There are two fundamentally different ways of picturing the world around us. One is as a collection of objects – and we learn from our earliest moments that we are surrounded by things that we pick up or bump into.

But an alternative approach is to see the world as formed out of processes – actions and experiences. We switch focus from the food we pick up to the process of eating, from the chairs we bump into to the process of exploring the room.

In our modern material Western world, objects are to the fore, and we look to the world to be solid and stable and as unchanging as possible. But for older societies, who live by hunting and gathering, change is an integral part of life. The world is a continuous flux, and the picture of the world is in terms of processes.

So for a situation in which we might say, ‘It is a dripping spring’ – the Apache language would take a word for ‘being white’, a word for ‘moving downwards’ and a word for ‘to’, to get something like ‘whiteness moves downward’.

We can see that this is a fresher and more vivid description, coming from a time when people lived much more in the flux of the natural world than we do.

We, by contrast, turn the abstract processes of our mind into things. We ask if a friend ‘grasps’ an idea, as if it were a bottle of beer that we pass across the table. We say that we have a ‘point of view’ – like a place where we sit to watch the sun go down. We even see someone else’s point of view, just as we see a picture on the wall.

We speak of Time in the same way. It is a highly abstract concept, so abstract that debate has continued for several thousand years as to its nature. But that doesn’t prevent us from ‘saving’ it like money in the bank, or ‘giving’ it to people like sweets from a bag.

A dialogue in Alice in Wonderland warns us to take care with this kind of language.

‘I don’t know what you mean,’ said Alice.

‘Of course you don’t!’ the Hatter said, tossing his head contemptuously. ‘I dare say you never even spoke to Time!’
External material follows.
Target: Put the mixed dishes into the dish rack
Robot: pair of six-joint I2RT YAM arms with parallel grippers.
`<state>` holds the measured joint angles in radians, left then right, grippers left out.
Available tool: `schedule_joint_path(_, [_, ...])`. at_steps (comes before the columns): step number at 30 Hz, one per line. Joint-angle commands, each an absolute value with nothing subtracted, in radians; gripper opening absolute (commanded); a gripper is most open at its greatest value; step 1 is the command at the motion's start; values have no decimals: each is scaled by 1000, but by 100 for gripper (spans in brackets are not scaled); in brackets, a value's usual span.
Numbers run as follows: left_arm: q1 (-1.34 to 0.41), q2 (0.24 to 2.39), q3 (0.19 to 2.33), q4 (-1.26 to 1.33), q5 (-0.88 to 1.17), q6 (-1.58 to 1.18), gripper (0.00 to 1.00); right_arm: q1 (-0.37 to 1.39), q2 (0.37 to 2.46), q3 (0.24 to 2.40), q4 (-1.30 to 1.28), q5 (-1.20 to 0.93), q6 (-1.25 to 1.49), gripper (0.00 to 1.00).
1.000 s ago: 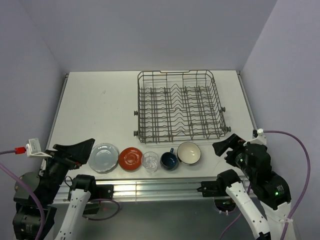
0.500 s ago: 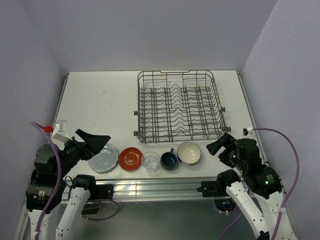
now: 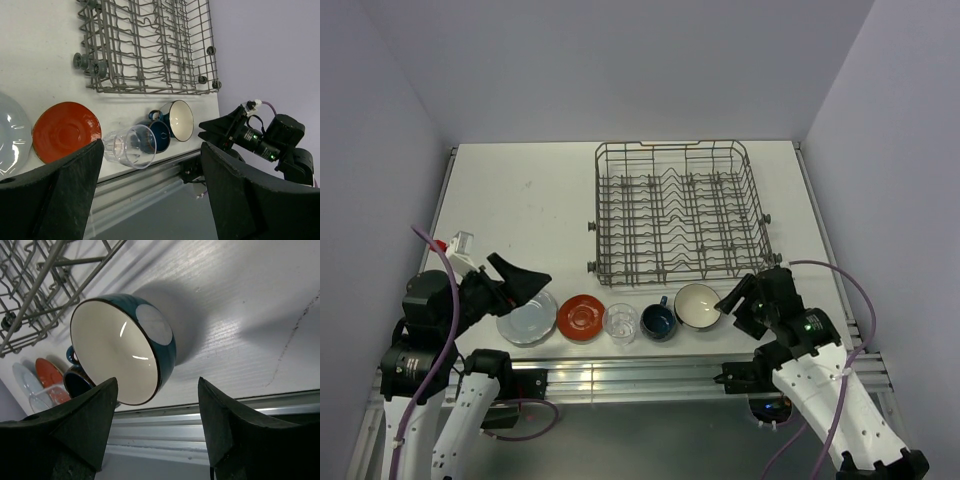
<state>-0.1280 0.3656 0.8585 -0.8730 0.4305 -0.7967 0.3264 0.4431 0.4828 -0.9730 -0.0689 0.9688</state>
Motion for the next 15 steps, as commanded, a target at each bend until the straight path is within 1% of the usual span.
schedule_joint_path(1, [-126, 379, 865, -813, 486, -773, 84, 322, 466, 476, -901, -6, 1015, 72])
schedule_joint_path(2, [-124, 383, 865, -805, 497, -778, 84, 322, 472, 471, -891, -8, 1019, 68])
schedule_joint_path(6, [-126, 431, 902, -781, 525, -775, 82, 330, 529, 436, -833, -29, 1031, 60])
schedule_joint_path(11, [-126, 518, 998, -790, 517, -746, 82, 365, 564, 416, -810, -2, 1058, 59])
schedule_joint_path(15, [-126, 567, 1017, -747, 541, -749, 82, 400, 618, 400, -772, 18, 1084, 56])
‘Perhaps not,’ Alice cautiously replied: ‘but I know I have to beat time when I learn music.’

‘Ah! that accounts for it,’ said the Hatter. ‘He won’t stand beating. Now, if you only kept on good terms with him, he’d do almost anything you liked with the clock. For instance, suppose it were nine o’clock in the morning, just time to begin lessons: you’d only have to whisper a hint to Time, and round goes the clock in a twinkling! Half-past one, time for dinner!’

(‘I only wish it was,’ the March Hare said to itself in a whisper.)

Verbs and nouns

We have a fundamental grammatical difference in our Western languages between objects and processes. Objects are nouns and processes are verbs. These grammatical structures have been with us for a long time, and people have been writing about them since the Greek philosopher Plato first highlighted them 2500 years ago.

The rigidity of our language contrasts with the fluidity with which we develop science, and sometimes language and science can be out of step. For instance, we regard light as a thing. We say that ‘it’ flashes. That’s not very good physics, since we currently understand light to be a process, a dynamic interaction of electric and magnetic fields that spreads rapidly through space. You can’t pick ‘it’ up like a dropped sweet, indeed you can’t give it a push to make ‘it’ travel faster. As far as the knowledge goes that has been gained over the centuries about light, the appropriate way to refer to light is definitely not as ‘it’. But of course, that way of speaking locked into our day-to-day language.

The Hopi people handle the situation better than us. In their language, the word ‘light’ is a verb – as is ‘wave’, ‘flame’, and indeed also ‘meteor’.

The Nootka people of Vancouver Island go even further. In their language, all words seem to have verb-nature. They would say that ‘a house occurs’ rather than speak of a thing called a house. And if we think over a long enough timescale, we can see that a house is indeed a process, one that starts with building and ends with demolition. In fact, we can see ourselves as a process from birth to death, a process of change in which any single photograph is not the totality of ‘me’ but simply a single frozen slice of the flow.

The Celtic languages

Now when we come to the Celtic languages, there are nouns and verbs, as in English – but their relative importance is different. The verb comes at the start of the sentence. Gaelic would say:

Tha an cat mor
(Is the cat big)
The cat is big

Tha mi a’ dol
(Am I a-coming)
I am coming, I come

Tha mi a’ tighinn
(Am I a-going)
I am going, I go

We of course in English turn the word-order round and start with the verb when we have a question to ask, but this Gaelic form is for the basic structure of a statement.

The same pattern is there in Welsh:

Yr wyf i yn mynd
(There be I a-going)
I am going, I go

Yr wyf i yn canu
(There be I a-singing)
I am singing, I sing

So while physics has been moving to a process-based picture of the world about us – a picture which is built in to various older languages – Western languages have been moving away from it. We in the West like to think and speak in terms of a world of solid objects. Could this mindset be at the root of our conceptual difficulties with areas of modern physics like quantum theory which picture the world in terms of processes rather than things?